A bus carrying civilians evacuated from the besieged villages of al-Fua'a and Kefraya arrives in the northwestern Syrian city of Aleppo, December 23, 2016.

The civilians who have recently been evacuated from the militant-besieged villages in Syria’s northwestern Idlib Province say the population in the area is deprived of almost all essentials for survival.

The people from the Shia-populated villages of al-Fua'a and Kefraya told the Tasnim news agency’s correspondent in Aleppo that they had been experiencing acute shortages of water, foodstuffs, and medical supplies since the siege started two years ago.

The report contained video footage showing buses carrying women, children, and critically-ill patients welcomed by a jubilant crowd in the northwestern Syrian city of Aleppo, to which they have been relocated under an evacuation deal.

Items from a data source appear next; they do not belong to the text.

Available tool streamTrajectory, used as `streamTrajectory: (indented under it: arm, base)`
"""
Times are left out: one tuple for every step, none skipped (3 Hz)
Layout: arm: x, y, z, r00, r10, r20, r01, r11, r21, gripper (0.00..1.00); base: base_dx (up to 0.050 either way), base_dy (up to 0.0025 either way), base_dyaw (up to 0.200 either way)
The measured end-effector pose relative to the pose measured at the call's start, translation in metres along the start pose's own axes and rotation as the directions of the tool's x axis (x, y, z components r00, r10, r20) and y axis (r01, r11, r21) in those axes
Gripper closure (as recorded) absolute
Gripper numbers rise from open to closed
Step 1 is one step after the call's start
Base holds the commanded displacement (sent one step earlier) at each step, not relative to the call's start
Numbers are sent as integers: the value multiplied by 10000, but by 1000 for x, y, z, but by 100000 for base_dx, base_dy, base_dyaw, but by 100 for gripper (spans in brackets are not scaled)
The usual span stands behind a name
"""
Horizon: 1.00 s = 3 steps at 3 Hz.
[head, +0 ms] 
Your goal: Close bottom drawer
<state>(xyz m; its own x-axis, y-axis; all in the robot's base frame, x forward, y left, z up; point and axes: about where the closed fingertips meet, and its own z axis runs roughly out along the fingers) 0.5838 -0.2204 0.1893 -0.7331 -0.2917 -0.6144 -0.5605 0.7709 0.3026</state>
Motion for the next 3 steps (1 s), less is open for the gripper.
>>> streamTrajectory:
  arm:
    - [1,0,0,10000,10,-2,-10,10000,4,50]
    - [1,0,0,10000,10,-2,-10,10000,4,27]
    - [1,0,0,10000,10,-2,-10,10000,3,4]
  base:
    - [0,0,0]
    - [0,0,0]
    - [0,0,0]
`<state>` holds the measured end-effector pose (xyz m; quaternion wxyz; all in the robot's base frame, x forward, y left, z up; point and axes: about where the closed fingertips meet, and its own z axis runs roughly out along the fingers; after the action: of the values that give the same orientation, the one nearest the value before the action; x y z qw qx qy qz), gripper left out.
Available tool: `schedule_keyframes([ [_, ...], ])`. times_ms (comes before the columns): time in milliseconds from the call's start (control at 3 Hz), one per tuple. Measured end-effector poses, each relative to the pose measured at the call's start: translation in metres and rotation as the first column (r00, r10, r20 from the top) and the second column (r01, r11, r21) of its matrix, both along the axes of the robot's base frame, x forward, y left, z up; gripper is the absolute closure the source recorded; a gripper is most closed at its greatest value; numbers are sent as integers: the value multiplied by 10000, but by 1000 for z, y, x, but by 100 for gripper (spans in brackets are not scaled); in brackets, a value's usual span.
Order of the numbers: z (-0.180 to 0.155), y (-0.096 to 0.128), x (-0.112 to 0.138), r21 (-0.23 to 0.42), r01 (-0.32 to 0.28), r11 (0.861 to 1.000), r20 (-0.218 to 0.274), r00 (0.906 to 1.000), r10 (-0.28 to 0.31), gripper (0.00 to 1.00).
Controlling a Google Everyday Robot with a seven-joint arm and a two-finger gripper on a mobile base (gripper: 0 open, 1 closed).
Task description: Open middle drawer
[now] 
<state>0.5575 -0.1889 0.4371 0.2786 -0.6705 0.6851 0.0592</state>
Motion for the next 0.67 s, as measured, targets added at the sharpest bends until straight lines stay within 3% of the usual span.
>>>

“We were being shelled every day. Our children would go to bed starving. What else can I tell you?” a woman says in the video, weeping. “My son does not know how to eat an orange. He has forgotten this fruit, because he was two years old when the siege started.”

The woman said that one of her neighbors used to give pacifiers to their children to help them overcome their severe abdominal pain caused by hunger.

Other people who arrived from al-Fua'a and Kefraya warned of a tragic humanitarian situation unfolding in the two villages.

“We wish the siege on our fellow countrymen ends in al-Fua'a because there is a real tragedy going on there due to hunger, illness, and [the continuation of] shellfire. We can only be happy when our youths leave al-Fua'a,” said another person from the village.

The International Committee of the Red Cross (ICRC) announced on Thursday that four buses evacuated a number of the civilians from al-Fua'a and Kefraya.